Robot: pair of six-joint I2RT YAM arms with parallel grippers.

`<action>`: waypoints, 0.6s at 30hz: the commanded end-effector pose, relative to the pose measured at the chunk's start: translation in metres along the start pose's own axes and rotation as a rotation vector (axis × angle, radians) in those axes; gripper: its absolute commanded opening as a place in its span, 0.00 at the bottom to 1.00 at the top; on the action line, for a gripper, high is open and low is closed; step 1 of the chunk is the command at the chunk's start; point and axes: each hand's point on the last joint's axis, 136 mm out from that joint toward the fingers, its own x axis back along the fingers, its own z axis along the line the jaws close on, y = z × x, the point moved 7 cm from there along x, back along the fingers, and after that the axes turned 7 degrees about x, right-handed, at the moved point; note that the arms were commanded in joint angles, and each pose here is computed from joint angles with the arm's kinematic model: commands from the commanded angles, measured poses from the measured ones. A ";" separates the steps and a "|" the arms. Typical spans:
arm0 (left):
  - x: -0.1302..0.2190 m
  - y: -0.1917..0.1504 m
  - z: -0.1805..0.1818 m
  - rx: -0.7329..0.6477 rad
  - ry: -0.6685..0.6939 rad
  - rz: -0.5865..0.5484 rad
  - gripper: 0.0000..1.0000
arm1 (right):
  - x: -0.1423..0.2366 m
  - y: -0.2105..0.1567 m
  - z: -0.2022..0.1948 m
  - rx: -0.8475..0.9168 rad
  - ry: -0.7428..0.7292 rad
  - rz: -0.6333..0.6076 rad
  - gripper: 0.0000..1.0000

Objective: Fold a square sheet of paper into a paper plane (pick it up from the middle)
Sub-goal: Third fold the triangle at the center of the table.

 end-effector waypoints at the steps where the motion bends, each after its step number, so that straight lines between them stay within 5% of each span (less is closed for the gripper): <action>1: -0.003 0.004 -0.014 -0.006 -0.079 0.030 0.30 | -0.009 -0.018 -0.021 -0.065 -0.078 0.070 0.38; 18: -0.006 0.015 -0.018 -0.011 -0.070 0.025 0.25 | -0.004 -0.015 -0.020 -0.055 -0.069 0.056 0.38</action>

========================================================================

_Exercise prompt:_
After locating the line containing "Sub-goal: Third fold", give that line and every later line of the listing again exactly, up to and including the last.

_The answer:_
Sub-goal: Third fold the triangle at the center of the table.

 end-effector waypoints at the steps where the motion bends, each after its step number, so that straight lines between them stay within 5% of each span (less is closed for the gripper): <action>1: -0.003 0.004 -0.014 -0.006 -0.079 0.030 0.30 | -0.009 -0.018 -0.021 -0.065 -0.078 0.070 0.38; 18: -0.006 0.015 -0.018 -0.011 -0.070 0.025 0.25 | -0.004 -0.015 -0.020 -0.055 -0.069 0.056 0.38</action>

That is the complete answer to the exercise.